登录查看更多内容

Java Concepts: What everyone knows Vs What you should know? - Part 3A

Aayushi Khandelwal

Software Engineer 2 @Uber India

发布日期: 2020年9月6日

The most important Java concept that everyone should know as it is asked in almost all kind of technical interviews is HASHMAPS !!!

This blog is for folks who have heard and used the bunch of maps like HashMaps, HashTables, SynchronizedMaps, Concurrent HashMaps, TreeMaps etc in their code but still struggle to tell how these work internally and how they are related.

Yes, you guessed it right. In this blog, I will talk about the full family of Hashmaps, their origin, their variants and concurrency in Hashmaps in details.

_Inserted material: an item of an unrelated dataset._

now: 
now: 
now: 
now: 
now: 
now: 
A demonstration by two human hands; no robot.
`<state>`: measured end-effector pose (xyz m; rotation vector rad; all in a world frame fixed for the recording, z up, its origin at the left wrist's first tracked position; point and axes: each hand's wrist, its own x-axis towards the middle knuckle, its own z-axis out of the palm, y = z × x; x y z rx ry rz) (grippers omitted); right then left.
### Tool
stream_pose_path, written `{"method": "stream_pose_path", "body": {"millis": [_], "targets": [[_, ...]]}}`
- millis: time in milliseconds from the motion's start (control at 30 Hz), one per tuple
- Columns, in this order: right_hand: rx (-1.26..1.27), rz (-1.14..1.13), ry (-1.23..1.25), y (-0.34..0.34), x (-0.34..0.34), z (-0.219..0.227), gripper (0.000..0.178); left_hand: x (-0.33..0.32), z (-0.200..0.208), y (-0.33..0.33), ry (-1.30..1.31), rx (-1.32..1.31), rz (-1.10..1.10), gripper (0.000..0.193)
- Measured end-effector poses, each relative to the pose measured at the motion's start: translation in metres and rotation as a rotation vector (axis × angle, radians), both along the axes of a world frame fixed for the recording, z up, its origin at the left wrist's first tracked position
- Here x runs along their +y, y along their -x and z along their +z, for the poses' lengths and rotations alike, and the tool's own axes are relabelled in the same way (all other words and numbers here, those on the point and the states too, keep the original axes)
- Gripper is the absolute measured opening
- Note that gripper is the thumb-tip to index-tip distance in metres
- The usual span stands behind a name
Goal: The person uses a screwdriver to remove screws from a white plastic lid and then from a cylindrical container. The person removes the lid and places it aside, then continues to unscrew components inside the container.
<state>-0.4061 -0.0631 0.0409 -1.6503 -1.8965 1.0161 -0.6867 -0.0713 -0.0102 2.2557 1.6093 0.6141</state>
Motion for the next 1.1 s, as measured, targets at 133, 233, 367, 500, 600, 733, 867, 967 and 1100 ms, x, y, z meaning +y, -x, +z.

I talked about HashSet and its variant TreeSet in my previous blog so in case you haven't checked it, you can read it here.

So before starting the actual topic lets discuss a few questions that are really important to know to deep dive into the hashmaps.

What is the difference between iterators and enumerators?

What everyone knows:

Both are interfaces which are used to iterate over a collection of objects.
Iterators are still used today but enumerators are not used now as all the classes using them have been deprecated so they are used only for traversal of the objects of legacy classes.

What you should know

Well, the above information is correct but partially complete.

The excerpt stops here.